Celebrate and be grateful
Celebrating is one of the most important things we can do and it’s also something that many of us overlook. It releases endorphines and makes us feel good. Causes for celebration come in all shapes and sizes. If you’re Roger Federer or Novak Djokovitch, celebration might come from a fabulous shot, although winning an Open might be cause for even greater delight. If you’ve read my book, you’ll know that there’s a story in every chapter. In Chapter 6, the story goes like this …
Many years ago, I was lucky enough to have Eric Jensen as my teacher. The speciality of Jensen Learning is the integration of brain research into practical, user-friendly teaching strategies.
During the course on Advanced Accelerated Learning, he sent us all out in pairs for a walk around the grounds at the course venue. He told us to discuss three things with each other while we were on our walk. G, L and P.
G – first of all he asked us to tell each other what we were Grateful for in our lives. He suggested that we thought of heaps of things and encouraged each other to come up with more and more reasons to be grateful.
L – secondly, he asked us to talk about what we’d Learned, not necessarily on the course so far, but also generally. Again he suggested that we encourage each other. In doing so, many more memories came to the surface as we questioned each other and listened to each other’s ideas.
P – finally, he asked us to tell each other what we Promised ourselves for our future, both immediate and further ahead. Once more, by talking about our promises with someone else, we became clearer about what could be achieved.
The outcome of this learning for me was to introduce this discipline into every day of my life. On waking, GLP is my first thought each day. It’s so powerful that it soon dispels any limiting thoughts. And what’s more, there’s nothing like the P to make me jump out of bed to start on my Promise.
I had cause to be Grateful today. I received an email from someone who has read my book. Not only has she read it but she decided to put some of the ideas into practice. Here’s what she said:
'We received a copy of your book a few months ago. I decided to read it all the way through first, then go back to the start, taking more time writing down planning notes of ideas and dreams.
'You may be interested to know that I have already had some success at making my thoughts count! Recently my husband and I were flying to Christchurch from New Plymouth Airport and I was reading your book (chapter 11) during the flight. There was some turbulence, which usually bothers me. I tense up and feel very insecure.
'You mention in your book that when you want something to happen, you concentrate on the thing you want and wholeheartedly believe that it will happen. So I decided to put that idea into practice by imagining us landing smoothly at Christchurch Airport and walking into the terminal to collect our bags.

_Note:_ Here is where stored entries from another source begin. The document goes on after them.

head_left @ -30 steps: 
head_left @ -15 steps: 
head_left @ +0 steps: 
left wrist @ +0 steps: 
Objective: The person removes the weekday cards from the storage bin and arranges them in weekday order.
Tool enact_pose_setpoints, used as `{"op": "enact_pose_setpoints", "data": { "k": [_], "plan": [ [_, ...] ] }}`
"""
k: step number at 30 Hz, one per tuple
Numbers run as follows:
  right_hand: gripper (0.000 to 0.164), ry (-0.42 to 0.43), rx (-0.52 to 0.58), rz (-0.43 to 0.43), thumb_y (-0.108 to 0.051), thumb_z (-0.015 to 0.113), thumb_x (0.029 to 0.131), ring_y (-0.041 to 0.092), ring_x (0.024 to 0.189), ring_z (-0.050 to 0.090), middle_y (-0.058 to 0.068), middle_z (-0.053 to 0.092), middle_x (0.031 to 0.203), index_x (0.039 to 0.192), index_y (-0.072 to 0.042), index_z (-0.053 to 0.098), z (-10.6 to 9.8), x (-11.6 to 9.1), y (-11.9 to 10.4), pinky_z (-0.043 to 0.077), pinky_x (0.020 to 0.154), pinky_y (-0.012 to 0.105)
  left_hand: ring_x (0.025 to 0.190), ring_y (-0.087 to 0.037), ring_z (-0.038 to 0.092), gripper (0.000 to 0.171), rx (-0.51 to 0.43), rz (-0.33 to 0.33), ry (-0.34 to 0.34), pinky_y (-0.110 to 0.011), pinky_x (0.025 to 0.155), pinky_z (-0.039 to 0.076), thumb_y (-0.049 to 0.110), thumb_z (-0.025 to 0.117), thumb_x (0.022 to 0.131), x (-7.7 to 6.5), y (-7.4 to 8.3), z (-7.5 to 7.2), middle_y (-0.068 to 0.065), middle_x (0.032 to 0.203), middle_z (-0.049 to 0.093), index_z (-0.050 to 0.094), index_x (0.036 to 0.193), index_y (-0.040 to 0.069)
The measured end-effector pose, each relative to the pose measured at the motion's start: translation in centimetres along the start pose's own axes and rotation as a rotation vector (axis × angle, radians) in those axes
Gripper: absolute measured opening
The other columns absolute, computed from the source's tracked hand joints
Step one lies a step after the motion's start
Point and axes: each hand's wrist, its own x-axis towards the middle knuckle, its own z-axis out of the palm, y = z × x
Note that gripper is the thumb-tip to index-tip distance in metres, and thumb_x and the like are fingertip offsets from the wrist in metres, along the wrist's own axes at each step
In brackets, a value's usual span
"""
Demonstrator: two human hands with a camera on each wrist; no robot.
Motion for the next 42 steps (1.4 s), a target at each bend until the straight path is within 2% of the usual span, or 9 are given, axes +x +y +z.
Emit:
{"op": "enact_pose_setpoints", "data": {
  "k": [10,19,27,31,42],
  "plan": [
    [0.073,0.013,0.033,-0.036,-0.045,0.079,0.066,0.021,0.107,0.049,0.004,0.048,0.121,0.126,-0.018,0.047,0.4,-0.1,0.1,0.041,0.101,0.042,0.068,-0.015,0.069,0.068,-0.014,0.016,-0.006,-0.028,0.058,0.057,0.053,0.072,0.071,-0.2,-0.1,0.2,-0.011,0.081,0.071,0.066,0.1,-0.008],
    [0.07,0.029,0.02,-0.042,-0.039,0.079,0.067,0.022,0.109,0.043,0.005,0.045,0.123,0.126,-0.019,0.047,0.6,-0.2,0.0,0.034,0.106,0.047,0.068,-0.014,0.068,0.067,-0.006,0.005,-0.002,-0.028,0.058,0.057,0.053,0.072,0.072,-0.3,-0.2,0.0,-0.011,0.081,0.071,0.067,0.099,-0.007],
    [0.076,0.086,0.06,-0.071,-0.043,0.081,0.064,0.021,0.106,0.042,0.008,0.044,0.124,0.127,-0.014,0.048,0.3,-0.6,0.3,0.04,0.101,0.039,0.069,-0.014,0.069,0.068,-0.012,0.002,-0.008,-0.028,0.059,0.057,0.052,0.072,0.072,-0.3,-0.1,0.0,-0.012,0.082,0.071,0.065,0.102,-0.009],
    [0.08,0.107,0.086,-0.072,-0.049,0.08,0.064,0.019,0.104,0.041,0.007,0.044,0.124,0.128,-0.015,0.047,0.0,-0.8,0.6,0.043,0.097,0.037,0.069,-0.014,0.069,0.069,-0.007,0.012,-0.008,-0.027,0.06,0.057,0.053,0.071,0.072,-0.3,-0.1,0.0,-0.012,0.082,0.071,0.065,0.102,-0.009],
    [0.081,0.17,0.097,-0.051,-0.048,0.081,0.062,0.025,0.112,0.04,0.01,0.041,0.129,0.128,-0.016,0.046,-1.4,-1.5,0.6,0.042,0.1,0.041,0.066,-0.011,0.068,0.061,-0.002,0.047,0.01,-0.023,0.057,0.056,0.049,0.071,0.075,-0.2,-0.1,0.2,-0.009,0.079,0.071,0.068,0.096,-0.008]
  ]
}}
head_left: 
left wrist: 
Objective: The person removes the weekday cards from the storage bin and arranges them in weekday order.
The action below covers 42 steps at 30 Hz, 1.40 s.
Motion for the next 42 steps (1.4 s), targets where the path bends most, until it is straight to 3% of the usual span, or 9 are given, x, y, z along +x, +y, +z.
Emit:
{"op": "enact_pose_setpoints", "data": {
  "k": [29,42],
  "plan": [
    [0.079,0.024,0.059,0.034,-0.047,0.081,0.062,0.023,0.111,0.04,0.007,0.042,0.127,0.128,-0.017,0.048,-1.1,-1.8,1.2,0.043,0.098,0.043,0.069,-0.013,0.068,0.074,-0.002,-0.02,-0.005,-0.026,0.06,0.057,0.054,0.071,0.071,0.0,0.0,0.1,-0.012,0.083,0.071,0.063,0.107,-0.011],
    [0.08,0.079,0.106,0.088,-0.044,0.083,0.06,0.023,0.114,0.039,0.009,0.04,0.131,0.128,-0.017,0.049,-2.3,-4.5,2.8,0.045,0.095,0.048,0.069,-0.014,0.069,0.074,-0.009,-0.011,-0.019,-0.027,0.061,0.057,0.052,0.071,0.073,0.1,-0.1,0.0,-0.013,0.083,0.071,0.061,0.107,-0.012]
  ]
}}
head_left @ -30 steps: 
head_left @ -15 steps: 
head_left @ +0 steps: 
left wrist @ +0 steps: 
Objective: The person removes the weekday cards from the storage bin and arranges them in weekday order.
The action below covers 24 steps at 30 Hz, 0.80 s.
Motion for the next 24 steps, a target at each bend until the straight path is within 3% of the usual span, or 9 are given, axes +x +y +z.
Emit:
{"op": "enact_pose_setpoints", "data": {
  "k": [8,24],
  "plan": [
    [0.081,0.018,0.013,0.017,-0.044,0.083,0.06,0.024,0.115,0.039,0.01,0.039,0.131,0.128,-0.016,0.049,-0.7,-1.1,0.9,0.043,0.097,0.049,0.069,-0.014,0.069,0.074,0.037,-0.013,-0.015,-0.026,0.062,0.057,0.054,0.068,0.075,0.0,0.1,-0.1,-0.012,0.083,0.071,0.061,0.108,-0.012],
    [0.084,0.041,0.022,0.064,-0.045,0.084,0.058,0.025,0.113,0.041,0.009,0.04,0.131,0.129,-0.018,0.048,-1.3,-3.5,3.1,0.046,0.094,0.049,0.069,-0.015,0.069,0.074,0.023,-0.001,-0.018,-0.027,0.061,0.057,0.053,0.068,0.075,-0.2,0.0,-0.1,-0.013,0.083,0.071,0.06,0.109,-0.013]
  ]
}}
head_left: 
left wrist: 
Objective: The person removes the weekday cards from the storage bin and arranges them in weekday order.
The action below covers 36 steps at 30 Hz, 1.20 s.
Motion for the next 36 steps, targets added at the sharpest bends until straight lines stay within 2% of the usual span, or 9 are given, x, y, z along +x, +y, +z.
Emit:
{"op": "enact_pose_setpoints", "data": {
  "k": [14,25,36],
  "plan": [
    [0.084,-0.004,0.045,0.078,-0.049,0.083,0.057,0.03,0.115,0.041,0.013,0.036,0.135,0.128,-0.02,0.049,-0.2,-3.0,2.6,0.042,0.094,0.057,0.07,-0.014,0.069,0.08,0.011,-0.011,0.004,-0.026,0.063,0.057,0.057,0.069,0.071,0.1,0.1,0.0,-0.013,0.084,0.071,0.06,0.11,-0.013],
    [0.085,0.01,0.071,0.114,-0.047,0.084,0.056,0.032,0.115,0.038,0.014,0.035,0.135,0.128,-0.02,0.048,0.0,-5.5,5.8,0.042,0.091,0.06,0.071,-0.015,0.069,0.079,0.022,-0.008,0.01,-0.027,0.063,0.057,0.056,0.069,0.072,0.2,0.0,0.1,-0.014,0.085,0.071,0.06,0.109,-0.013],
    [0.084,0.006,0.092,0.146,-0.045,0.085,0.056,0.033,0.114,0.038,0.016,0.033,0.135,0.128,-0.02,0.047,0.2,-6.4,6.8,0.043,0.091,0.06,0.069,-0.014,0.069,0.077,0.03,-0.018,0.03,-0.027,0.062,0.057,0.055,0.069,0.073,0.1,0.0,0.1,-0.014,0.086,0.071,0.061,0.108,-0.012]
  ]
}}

'Like you I have had success in the past with praying for a car park right outside the building I have to go to and that has worked for me, so I thought, why not try this? Well, it worked for me in such a way that I was able to chat with my husband, look out the window and relax. The same thing happened on our return journey when our entry into Taranaki airspace was even more turbulent. I was able to relax, even feeling quite jubilant!
'I wish that I had read this book when I was in my 30s and would like to give my two adult children the opportunity to do so now. So for that reason I would like to purchase two copies to give as gifts to them. They have young families and face all the obstacles that life presents to them. I’m sure they will benefit from the advice given in the book and be encouraged to achieve their dreams.'
I’ll know what to be Grateful for when I jump out of bed tomorrow morning. That there’s a mother ‘out there’ who knows the power of her mind and wants to make sure that her children learn about it when they have so much living ahead of them.